The primary goal is to classify individual words as positive, negative, or neutral by leveraging sentence-level sentiment labels and the context of surrounding words.
For example:
- “beautiful” → Positive
- “defeat” → Negative
The IMDb dataset contains 50,000 movie reviews, split into:
- 25,000 for training
- 25,000 for testing
Each review is labeled as either positive or negative.
- Load data using Pandas.
- Clean the text: remove HTML tags & punctuation, lowercase, strip numbers, remove stopwords.
- Tokenize and pad sequences for model input.
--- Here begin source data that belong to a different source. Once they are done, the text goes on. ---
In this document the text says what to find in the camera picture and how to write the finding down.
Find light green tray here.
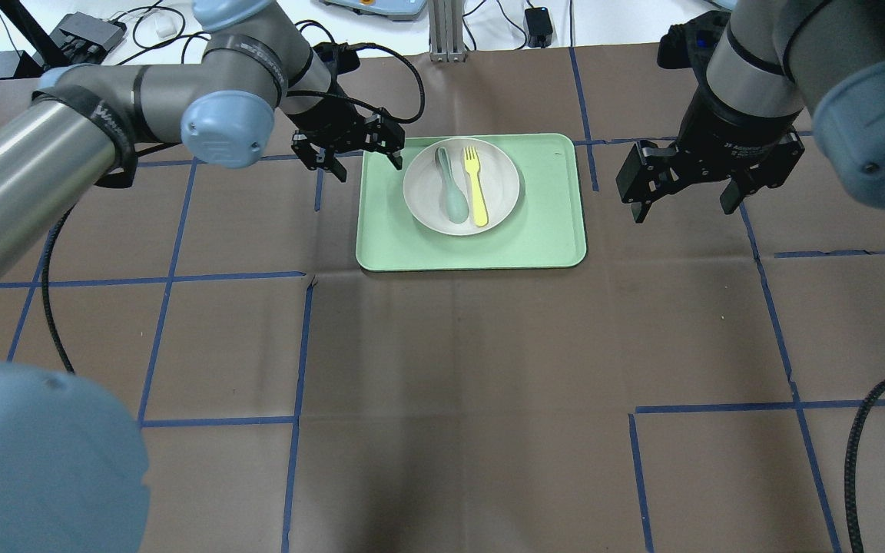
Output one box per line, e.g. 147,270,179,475
355,133,588,272

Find yellow plastic fork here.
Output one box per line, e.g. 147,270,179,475
463,146,489,228

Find white round plate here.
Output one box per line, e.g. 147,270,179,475
403,137,521,236

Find green plastic spoon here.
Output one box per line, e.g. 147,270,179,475
433,147,469,224

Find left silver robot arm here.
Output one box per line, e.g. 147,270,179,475
0,1,405,552

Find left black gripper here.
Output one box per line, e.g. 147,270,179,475
281,42,406,183

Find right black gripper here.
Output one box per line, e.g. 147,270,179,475
615,92,805,224

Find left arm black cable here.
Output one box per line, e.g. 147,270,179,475
41,42,426,373

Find aluminium frame post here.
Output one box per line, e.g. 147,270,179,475
427,0,467,63

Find black usb hub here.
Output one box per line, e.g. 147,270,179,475
49,12,128,61

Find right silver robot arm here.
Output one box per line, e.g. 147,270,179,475
617,1,885,224

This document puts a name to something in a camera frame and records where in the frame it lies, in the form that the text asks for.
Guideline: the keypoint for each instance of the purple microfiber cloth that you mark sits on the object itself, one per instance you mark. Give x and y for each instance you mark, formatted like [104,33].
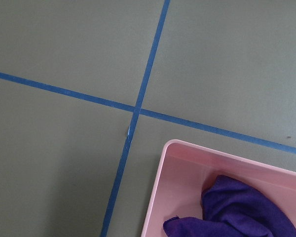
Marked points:
[232,208]

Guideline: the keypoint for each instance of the pink plastic bin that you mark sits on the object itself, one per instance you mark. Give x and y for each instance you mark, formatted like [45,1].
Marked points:
[186,169]

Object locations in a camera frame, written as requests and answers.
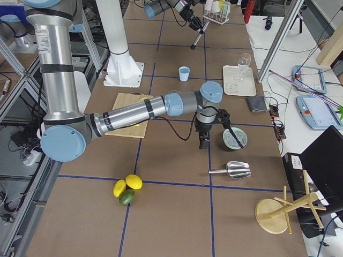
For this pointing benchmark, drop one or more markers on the blue teach pendant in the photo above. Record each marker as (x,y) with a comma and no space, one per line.
(310,78)
(317,114)

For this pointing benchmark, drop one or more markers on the white chair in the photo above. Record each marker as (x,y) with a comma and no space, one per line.
(82,89)

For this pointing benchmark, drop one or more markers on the white cup in rack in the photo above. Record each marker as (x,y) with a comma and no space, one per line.
(215,7)

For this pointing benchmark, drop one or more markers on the light blue cup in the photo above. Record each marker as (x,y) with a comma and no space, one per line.
(184,72)

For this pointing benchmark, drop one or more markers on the blue teach pendant near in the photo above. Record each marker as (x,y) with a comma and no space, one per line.
(317,114)

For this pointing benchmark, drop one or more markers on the cream bear tray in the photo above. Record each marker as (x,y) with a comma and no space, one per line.
(236,84)

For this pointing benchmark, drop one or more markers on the wooden stand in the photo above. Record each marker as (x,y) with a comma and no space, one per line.
(272,214)

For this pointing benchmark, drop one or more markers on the metal ice scoop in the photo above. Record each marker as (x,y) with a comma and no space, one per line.
(235,170)

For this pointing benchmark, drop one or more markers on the grey folded cloth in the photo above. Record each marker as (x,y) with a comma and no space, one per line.
(257,104)

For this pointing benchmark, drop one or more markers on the green lime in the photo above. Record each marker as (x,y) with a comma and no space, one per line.
(126,197)

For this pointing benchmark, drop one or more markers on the clear glass on tray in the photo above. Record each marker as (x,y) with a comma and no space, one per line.
(238,78)

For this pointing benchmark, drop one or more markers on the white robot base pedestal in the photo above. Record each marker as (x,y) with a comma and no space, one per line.
(122,70)

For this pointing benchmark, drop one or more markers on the black monitor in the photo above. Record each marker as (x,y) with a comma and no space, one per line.
(323,162)

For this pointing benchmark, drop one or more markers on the white wire cup rack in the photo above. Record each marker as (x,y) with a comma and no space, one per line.
(221,17)

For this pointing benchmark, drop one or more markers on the green bowl of ice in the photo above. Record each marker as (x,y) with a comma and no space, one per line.
(234,138)

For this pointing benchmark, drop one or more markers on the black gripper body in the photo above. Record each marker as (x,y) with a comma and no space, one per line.
(185,11)
(202,128)

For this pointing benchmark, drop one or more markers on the blue teach pendant far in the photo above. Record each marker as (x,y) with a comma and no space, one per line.
(310,78)

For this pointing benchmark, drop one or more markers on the red cylinder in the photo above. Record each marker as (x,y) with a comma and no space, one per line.
(249,10)

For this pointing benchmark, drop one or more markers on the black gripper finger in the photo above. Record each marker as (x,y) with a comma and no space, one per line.
(204,140)

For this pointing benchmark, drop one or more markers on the wooden cutting board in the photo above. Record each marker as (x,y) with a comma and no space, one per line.
(128,120)

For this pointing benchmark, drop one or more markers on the yellow lemons at edge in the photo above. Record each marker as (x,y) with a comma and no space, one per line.
(131,181)

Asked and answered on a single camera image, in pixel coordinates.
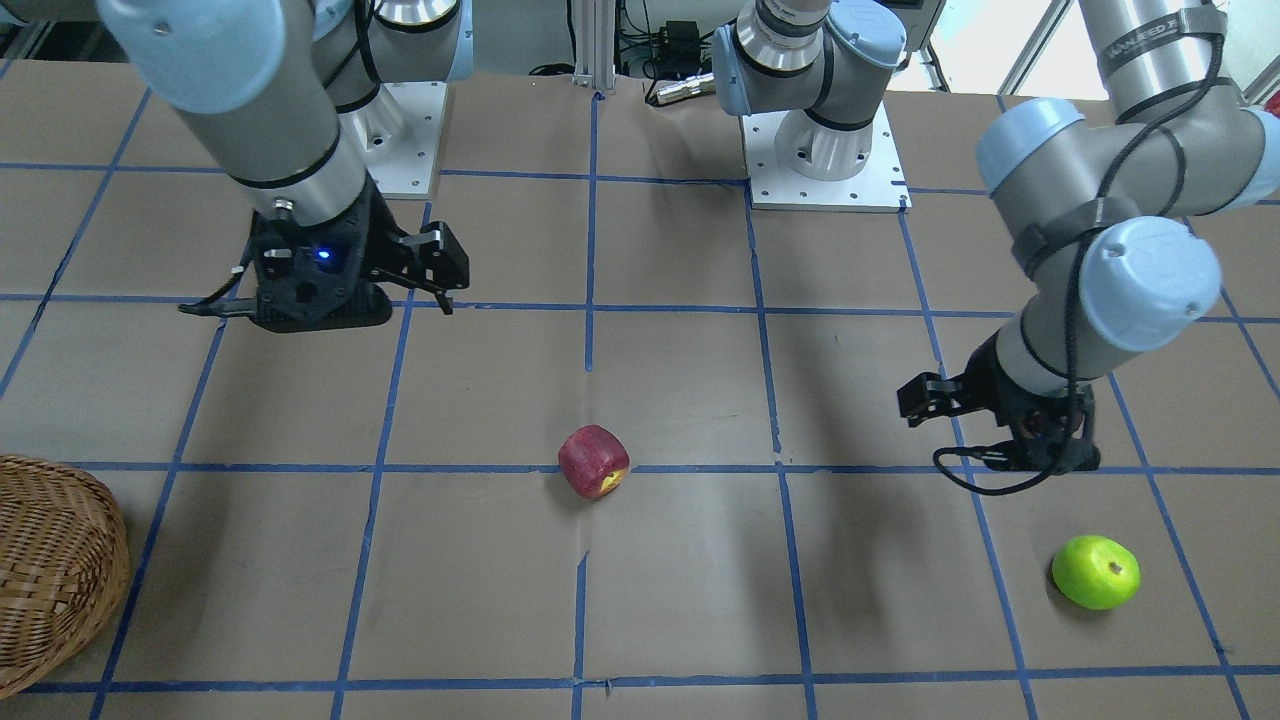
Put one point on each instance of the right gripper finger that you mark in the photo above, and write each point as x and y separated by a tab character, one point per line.
432	261
222	309

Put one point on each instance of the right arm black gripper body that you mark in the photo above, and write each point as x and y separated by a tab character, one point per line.
377	243

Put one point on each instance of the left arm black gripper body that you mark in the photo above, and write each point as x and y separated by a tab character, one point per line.
990	382

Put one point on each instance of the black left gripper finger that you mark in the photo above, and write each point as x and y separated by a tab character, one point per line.
930	395

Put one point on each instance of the red apple yellow top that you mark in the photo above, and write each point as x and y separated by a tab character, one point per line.
593	461

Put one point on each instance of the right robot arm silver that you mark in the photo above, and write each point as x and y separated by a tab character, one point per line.
292	100

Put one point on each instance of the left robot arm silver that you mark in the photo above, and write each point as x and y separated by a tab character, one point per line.
1095	214

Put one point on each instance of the brown wicker basket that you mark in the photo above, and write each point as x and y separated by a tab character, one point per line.
65	565

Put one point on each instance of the green apple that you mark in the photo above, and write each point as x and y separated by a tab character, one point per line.
1096	572

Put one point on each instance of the silver cylinder flashlight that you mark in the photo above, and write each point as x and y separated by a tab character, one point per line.
661	96

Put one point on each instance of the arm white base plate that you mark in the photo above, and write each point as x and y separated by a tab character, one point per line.
795	165
400	133

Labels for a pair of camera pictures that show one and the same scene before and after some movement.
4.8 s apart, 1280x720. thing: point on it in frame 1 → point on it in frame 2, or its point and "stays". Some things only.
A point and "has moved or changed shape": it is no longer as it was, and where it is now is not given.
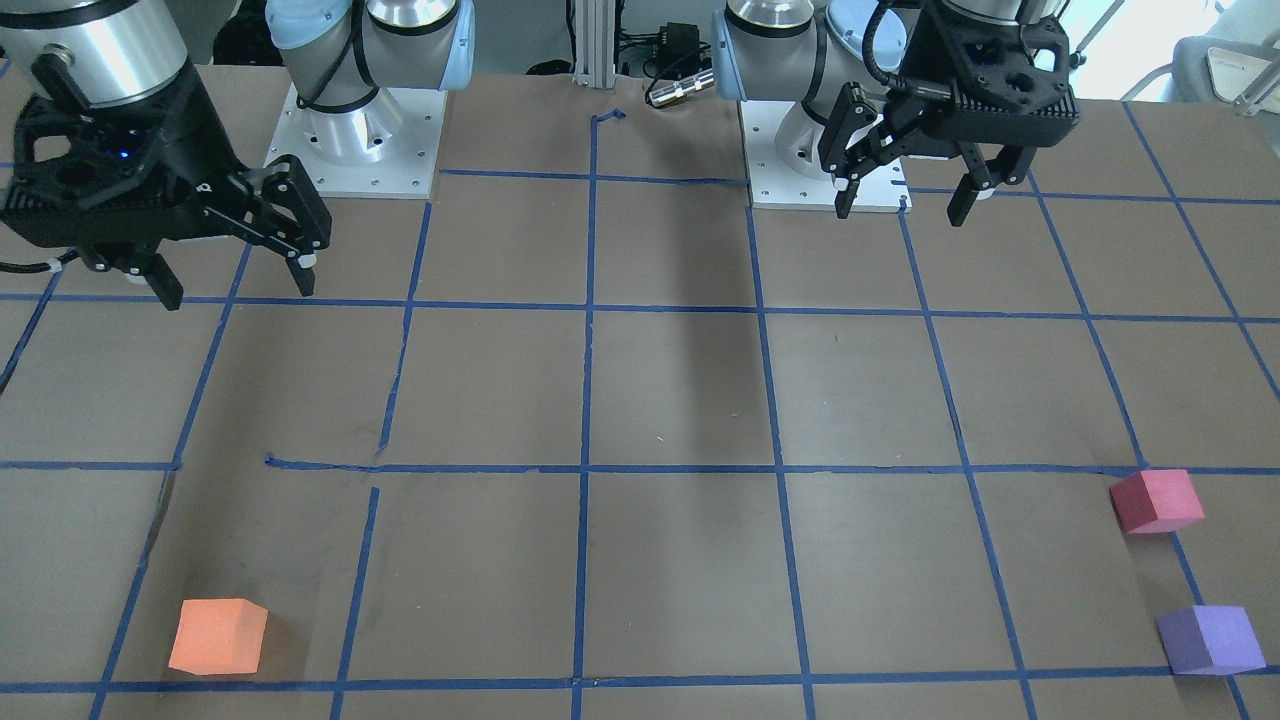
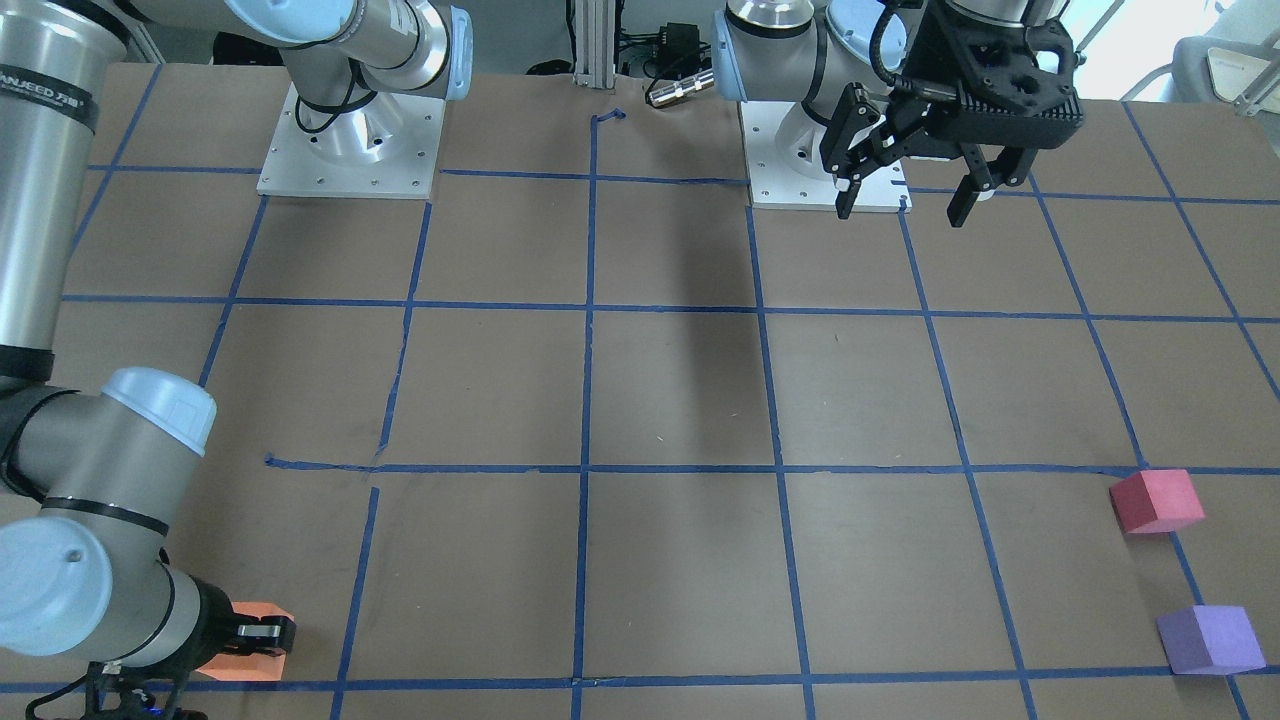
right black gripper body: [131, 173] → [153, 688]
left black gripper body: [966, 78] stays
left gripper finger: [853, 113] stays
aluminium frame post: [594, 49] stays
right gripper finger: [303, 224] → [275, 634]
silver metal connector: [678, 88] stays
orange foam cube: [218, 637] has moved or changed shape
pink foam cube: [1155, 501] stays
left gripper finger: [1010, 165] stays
- Utilize TensorFlow / Keras.
- Architecture includes:
- Embedding layer
- (Bi)LSTM layer to capture contextual dependencies
- Dense output layers for classification
- Train on sentence-level labels.
- Use callbacks (e.g.
ModelCheckpoint) to save the best model.
- Plot accuracy and loss curves.
- Compute confusion matrix and classification metrics.